Fees. In addition to paying interest on outstanding principal under the Amended and Restated Senior ABL Facility, the Borrowers are required to pay a fee in respect of committed but unutilized commitments equal to 0.25% per annum when overall usage of the Amended and Restated Senior ABL Facility is greater than 50%, and 0.375% per annum when usage of the Amended and Restated Senior ABL Facility is equal to or less than 50%. The Borrowers are also required to pay a fee on outstanding letters of credit under the Amended and Restated Senior ABL Facility at a rate equal to the applicable margin in respect of LIBOR and BA-based borrowings plus a fronting fee at a rate of 0.125% per annum to the issuer of such letters of credit, together with customary issuance and other letter of credit fees. The Amended and Restated Senior ABL Facility also requires the payment of customary agency and administrative fees.

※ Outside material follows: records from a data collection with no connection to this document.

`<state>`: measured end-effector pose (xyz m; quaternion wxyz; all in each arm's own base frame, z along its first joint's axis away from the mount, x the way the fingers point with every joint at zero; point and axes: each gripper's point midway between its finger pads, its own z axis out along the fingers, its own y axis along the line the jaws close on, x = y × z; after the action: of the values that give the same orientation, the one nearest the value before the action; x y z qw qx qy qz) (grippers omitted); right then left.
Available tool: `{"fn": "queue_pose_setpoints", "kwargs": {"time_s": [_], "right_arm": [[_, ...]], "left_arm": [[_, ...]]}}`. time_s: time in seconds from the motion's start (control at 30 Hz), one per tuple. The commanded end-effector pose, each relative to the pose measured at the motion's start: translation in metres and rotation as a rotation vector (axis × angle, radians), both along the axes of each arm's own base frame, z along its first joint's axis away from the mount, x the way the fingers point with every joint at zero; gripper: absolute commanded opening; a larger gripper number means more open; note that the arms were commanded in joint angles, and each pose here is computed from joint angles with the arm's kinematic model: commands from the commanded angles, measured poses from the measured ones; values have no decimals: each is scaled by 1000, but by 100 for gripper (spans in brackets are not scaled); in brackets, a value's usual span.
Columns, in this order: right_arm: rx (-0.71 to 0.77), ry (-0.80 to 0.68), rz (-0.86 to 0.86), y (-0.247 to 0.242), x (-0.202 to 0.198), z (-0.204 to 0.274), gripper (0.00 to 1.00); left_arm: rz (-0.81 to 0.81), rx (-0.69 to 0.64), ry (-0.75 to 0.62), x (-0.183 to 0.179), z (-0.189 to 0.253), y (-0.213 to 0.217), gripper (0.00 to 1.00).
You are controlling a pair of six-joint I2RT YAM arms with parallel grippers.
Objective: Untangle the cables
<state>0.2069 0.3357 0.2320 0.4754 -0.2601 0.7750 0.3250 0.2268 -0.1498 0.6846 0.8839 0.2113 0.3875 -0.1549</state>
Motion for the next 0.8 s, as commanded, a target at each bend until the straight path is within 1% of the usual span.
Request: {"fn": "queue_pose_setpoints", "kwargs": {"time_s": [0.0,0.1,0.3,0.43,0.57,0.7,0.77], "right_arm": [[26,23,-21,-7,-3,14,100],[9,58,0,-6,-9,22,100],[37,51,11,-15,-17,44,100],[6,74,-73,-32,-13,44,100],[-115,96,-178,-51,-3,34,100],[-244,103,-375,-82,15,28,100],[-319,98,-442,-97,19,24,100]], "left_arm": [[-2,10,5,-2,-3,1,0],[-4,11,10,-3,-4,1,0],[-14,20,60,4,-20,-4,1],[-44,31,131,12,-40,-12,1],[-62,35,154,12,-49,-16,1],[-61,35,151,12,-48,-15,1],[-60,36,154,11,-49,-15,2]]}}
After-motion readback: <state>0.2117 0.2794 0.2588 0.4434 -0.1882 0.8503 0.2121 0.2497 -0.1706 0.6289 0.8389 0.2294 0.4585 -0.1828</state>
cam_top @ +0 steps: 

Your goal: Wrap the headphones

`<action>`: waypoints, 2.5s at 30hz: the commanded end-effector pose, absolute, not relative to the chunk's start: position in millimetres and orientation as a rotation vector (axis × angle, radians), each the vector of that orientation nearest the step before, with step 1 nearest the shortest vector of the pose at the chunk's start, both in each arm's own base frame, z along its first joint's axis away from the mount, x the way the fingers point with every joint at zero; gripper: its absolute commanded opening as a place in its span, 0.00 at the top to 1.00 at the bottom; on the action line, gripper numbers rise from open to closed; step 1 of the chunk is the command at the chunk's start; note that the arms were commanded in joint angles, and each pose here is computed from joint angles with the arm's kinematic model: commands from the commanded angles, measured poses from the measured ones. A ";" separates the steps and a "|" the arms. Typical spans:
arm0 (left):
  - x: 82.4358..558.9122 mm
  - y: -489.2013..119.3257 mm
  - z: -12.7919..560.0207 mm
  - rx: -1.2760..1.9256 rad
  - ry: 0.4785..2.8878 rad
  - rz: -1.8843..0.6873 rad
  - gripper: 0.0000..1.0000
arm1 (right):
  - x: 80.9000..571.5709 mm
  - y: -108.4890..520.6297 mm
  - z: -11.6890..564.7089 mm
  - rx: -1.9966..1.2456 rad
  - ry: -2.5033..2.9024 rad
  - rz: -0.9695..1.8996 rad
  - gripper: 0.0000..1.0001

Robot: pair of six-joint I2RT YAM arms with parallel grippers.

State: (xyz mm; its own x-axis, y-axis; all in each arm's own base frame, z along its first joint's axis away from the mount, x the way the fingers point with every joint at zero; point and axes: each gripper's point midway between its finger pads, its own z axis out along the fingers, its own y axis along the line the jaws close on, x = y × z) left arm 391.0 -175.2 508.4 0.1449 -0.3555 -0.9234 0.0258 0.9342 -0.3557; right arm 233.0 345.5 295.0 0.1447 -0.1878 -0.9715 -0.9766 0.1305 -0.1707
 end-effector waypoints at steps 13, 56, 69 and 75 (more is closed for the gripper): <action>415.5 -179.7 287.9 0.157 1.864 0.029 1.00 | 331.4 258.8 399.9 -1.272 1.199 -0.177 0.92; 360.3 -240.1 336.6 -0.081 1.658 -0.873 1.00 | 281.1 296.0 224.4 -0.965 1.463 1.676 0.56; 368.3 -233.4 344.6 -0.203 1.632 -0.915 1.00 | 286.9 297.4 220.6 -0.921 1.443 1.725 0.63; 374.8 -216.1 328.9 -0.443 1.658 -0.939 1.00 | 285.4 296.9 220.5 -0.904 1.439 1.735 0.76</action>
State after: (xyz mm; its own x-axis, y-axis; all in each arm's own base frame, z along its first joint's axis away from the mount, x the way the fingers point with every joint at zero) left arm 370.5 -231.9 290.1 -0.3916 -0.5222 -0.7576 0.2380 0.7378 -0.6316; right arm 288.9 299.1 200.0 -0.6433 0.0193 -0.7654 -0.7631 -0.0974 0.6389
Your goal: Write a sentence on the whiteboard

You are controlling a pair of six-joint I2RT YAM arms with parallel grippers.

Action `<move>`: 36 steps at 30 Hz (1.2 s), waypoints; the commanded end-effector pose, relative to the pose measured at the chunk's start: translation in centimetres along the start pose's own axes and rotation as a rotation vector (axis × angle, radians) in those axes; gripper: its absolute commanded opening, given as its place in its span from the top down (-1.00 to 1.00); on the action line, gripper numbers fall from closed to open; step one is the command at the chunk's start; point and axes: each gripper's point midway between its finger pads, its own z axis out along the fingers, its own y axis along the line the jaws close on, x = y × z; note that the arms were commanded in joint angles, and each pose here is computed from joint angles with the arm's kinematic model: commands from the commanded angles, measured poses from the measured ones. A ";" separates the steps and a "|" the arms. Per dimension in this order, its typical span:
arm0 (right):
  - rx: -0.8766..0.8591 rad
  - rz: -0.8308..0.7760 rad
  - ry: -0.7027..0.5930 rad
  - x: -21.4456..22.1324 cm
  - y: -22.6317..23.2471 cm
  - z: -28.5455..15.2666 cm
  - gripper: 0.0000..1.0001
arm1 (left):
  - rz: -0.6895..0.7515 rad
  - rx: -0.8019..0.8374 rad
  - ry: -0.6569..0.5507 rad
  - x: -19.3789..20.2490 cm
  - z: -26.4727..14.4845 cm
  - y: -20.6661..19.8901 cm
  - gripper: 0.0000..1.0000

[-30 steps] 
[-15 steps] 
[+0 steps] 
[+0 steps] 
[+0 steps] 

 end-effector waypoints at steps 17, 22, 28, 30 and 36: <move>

Voluntary Prepayments. The Borrowers are able to voluntarily reduce the unutilized portion of the commitment amount and repay outstanding loans, in each case, in whole or in part, at any time without premium or penalty (other than customary breakage and related reemployment costs with respect to repayments of LIBOR-based borrowings).

Covenants; Events of Default. The Amended and Restated Senior ABL Facility includes affirmative and negative covenants that will impose substantial restrictions on the Company’s financial and business operations, including its ability to incur and secure debt, make investments, sell assets, pay dividends or make acquisitions. The Amended and Restated Senior ABL Facility also includes a requirement to maintain a monthly fixed charge coverage ratio of no less than 1.0 to 1.0 when availability under the Amended and Restated Senior ABL Facility is less than specified levels. The Amended and Restated Senior ABL Facility also contains various events of default that are customary for comparable facilities.

Item 2.03. Creation of a Direct Financial Obligation or an Obligation under an Off-Balance Sheet Arrangement of a Registrant.

The disclosure required by this Item 2.03 are contained in Item 1.01, above, and are incorporated as if fully restated herein.


Item 9.01 Financial Statements and Exhibits

(c) Exhibits.

The following exhibits are furnished pursuant to Item 9.01 of Form 8-K:

 

10.1    Amended and Restated Loan and Security Agreement, dated April 8, 2013, by and among Cooper-Standard Holdings Inc., Cooper-Standard Automotive Inc., Cooper- Standard Automotive International Holdings B.V., Cooper-Standard Automotive Canada Limited and Bank of America, N.A., individually and as agent.


SIGNATURES

Pursuant to the requirements of the Securities Exchange Act of 1934, the registrant has duly caused this report to be signed on its behalf by the undersigned thereunto duly authorized.

 

Cooper-Standard Holdings Inc.

/s/ Timothy W. Hefferon

Name:   Timothy W. Hefferon
Title:   Vice President, General Counsel and Secretary

Date: April 10, 2013


EXHIBIT INDEX

 

Exhibit

Number

  

Exhibit Description

10.1    Amended and Restated Loan and Security Agreement, dated April 8, 2013, by and among Cooper-Standard Holdings Inc., Cooper-Standard Automotive Inc., Cooper- Standard Automotive International Holdings B.V., Cooper-Standard Automotive Canada Limited and Bank of America, N.A., individually and as agent.